WORK TASK: Each line in the listing below needs to be transcribed exactly.

****

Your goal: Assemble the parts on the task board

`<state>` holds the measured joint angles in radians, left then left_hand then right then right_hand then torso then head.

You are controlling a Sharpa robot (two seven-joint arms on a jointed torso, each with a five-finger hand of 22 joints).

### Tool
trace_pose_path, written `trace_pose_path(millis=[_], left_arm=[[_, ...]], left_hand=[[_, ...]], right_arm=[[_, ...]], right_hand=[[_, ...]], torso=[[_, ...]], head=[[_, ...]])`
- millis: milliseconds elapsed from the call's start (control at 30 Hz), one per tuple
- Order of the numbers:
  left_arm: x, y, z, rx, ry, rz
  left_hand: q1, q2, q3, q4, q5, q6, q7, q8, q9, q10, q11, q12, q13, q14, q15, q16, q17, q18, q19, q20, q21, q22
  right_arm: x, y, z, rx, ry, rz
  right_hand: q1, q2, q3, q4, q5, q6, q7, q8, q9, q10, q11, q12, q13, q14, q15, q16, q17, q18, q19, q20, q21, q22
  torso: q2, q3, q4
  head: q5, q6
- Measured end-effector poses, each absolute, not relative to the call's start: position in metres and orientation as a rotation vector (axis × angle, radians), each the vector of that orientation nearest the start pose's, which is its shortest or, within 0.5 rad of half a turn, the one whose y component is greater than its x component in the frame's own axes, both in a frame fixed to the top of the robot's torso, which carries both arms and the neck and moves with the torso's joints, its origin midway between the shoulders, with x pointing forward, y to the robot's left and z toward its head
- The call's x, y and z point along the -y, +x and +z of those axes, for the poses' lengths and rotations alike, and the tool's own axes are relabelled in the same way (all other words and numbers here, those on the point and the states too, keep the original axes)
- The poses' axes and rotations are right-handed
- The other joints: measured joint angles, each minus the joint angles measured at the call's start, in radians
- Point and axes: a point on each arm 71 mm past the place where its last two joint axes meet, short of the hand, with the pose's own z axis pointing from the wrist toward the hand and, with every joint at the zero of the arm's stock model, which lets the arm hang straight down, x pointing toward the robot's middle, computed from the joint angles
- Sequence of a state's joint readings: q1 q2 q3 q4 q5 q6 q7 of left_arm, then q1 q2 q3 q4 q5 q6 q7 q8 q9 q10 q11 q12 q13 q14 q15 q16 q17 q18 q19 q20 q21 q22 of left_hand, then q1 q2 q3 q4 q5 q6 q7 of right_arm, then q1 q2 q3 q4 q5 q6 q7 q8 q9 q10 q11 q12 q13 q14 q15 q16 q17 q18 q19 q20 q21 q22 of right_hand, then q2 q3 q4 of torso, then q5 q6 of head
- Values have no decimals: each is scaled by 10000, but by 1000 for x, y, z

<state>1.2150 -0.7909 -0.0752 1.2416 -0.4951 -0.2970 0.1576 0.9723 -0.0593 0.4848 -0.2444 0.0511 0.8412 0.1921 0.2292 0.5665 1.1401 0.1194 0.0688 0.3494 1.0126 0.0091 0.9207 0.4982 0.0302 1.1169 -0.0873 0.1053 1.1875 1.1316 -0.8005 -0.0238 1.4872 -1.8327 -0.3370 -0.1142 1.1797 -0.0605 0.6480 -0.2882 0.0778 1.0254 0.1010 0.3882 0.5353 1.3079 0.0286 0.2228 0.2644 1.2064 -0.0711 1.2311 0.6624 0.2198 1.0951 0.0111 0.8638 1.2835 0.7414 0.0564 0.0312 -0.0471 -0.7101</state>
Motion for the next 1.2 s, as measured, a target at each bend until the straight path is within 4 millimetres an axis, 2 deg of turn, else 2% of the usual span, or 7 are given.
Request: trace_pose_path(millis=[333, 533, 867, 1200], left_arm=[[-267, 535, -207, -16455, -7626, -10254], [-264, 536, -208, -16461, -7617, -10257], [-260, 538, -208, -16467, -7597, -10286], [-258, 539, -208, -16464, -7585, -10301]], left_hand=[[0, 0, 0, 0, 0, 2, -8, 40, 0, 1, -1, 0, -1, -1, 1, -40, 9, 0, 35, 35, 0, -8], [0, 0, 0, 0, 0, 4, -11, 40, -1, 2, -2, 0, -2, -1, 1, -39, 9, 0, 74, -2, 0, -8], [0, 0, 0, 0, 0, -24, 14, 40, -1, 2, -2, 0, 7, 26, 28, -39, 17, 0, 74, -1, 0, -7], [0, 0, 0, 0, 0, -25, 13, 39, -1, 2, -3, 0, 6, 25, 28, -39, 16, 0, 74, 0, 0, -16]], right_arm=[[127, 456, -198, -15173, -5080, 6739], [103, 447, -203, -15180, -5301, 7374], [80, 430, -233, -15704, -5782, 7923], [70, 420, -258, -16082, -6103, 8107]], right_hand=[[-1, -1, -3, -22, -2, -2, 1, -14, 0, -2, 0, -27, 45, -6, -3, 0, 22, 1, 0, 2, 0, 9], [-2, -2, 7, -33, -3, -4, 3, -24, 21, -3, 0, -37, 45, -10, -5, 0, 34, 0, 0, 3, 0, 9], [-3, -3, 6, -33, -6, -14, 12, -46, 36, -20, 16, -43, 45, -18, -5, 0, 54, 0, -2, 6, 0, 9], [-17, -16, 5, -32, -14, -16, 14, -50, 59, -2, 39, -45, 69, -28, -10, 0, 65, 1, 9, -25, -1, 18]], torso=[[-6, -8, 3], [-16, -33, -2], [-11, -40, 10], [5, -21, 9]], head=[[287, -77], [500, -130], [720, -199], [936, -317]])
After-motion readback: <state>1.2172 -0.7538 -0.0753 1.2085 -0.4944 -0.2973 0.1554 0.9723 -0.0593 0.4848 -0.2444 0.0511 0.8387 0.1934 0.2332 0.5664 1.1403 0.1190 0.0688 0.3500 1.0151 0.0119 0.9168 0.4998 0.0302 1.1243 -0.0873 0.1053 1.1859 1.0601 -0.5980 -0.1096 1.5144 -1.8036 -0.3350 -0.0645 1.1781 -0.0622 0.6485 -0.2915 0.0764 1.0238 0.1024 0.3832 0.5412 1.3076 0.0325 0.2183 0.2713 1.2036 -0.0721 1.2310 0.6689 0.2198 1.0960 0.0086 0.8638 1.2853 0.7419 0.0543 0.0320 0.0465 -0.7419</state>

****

TASK RESULT:
Your goal: Assemble the parts on the task board

`<state>` holds the measured joint angles in radians, left then left_hand then right then right_hand then torso then head.

You are controlling a Sharpa robot (two seven-joint arms on a jointed torso, each with a five-finger hand of 22 joints).

### Tool
trace_pose_path, written `trace_pose_path(millis=[_], left_arm=[[_, ...]], left_hand=[[_, ...]], right_arm=[[_, ...]], right_hand=[[_, ...]], torso=[[_, ...]], head=[[_, ...]])`
- millis: milliseconds elapsed from the call's start (control at 30 Hz), one per tuple
- Order of the numbers:
  left_arm: x, y, z, rx, ry, rz
  left_hand: q1, q2, q3, q4, q5, q6, q7, q8, q9, q10, q11, q12, q13, q14, q15, q16, q17, q18, q19, q20, q21, q22
  right_arm: x, y, z, rx, ry, rz
  right_hand: q1, q2, q3, q4, q5, q6, q7, q8, q9, q10, q11, q12, q13, q14, q15, q16, q17, q18, q19, q20, q21, q22
  torso: q2, q3, q4
  head: q5, q6
- Measured end-effector poses, each absolute, not relative to the call's start: position in metres and orientation as a rotation vector (axis × angle, radians), each the vector of that orientation nearest the start pose's, which is its shortest or, within 0.5 rad of half a turn, the one whose y component is greater than its x component in the frame's own axes, both in a frame fixed to the top of the robot's torso, which carries both arms and the neck and moves with the torso's joints, its origin midway between the shoulders, with x pointing forward, y to the robot's left and z toward its head
- The call's x, y and z point along the -y, +x and +z of those axes, for the poses' lengths and rotations alike, and the tool's own axes are relabelled in the same way (all other words and numbers here, those on the point and the states too, keep the original axes)
- The poses' axes and rotations are right-handed
- The other joints: measured joint angles, each minus the joint angles measured at the call's start, in radians
- Point and axes: a point on each arm 71 mm past the place where its last two joint axes meet, short of the hand, with the pose's own z axis pointing from the wrist toward the hand and, with every joint at the zero of the arm's stock model, which lets the arm hang straight down, x pointing toward the robot's middle, computed from the joint angles
- Sequence of a state's joint readings: q1 q2 q3 q4 q5 q6 q7 of left_arm, then q1 q2 q3 q4 q5 q6 q7 q8 q9 q10 q11 q12 q13 q14 q15 q16 q17 q18 q19 q20 q21 q22 of left_hand, then q1 q2 q3 q4 q5 q6 q7 of right_arm, then q1 q2 q3 q4 q5 q6 q7 q8 q9 q10 q11 q12 q13 q14 q15 q16 q17 q18 q19 q20 q21 q22 of right_hand, then q2 q3 q4 of torso, then q5 q6 of head
- Values have no decimals: each is scaled by 10000, but by 1000 for x, y, z

<state>1.2150 -0.7909 -0.0752 1.2416 -0.4951 -0.2970 0.1576 0.9723 -0.0593 0.4848 -0.2444 0.0511 0.8412 0.1921 0.2292 0.5665 1.1401 0.1194 0.0688 0.3494 1.0126 0.0091 0.9207 0.4982 0.0302 1.1169 -0.0873 0.1053 1.1875 1.1316 -0.8005 -0.0238 1.4872 -1.8327 -0.3370 -0.1142 1.1797 -0.0605 0.6480 -0.2882 0.0778 1.0254 0.1010 0.3882 0.5353 1.3079 0.0286 0.2228 0.2644 1.2064 -0.0711 1.2311 0.6624 0.2198 1.0951 0.0111 0.8638 1.2835 0.7414 0.0564 0.0312 -0.0471 -0.7101</state>
Motion for the next 1.2 s, as measured, a target at each bend until the straight path is within 4 millimetres an axis, 2 deg of turn, else 2% of the usual span, or 7 are given.
Request: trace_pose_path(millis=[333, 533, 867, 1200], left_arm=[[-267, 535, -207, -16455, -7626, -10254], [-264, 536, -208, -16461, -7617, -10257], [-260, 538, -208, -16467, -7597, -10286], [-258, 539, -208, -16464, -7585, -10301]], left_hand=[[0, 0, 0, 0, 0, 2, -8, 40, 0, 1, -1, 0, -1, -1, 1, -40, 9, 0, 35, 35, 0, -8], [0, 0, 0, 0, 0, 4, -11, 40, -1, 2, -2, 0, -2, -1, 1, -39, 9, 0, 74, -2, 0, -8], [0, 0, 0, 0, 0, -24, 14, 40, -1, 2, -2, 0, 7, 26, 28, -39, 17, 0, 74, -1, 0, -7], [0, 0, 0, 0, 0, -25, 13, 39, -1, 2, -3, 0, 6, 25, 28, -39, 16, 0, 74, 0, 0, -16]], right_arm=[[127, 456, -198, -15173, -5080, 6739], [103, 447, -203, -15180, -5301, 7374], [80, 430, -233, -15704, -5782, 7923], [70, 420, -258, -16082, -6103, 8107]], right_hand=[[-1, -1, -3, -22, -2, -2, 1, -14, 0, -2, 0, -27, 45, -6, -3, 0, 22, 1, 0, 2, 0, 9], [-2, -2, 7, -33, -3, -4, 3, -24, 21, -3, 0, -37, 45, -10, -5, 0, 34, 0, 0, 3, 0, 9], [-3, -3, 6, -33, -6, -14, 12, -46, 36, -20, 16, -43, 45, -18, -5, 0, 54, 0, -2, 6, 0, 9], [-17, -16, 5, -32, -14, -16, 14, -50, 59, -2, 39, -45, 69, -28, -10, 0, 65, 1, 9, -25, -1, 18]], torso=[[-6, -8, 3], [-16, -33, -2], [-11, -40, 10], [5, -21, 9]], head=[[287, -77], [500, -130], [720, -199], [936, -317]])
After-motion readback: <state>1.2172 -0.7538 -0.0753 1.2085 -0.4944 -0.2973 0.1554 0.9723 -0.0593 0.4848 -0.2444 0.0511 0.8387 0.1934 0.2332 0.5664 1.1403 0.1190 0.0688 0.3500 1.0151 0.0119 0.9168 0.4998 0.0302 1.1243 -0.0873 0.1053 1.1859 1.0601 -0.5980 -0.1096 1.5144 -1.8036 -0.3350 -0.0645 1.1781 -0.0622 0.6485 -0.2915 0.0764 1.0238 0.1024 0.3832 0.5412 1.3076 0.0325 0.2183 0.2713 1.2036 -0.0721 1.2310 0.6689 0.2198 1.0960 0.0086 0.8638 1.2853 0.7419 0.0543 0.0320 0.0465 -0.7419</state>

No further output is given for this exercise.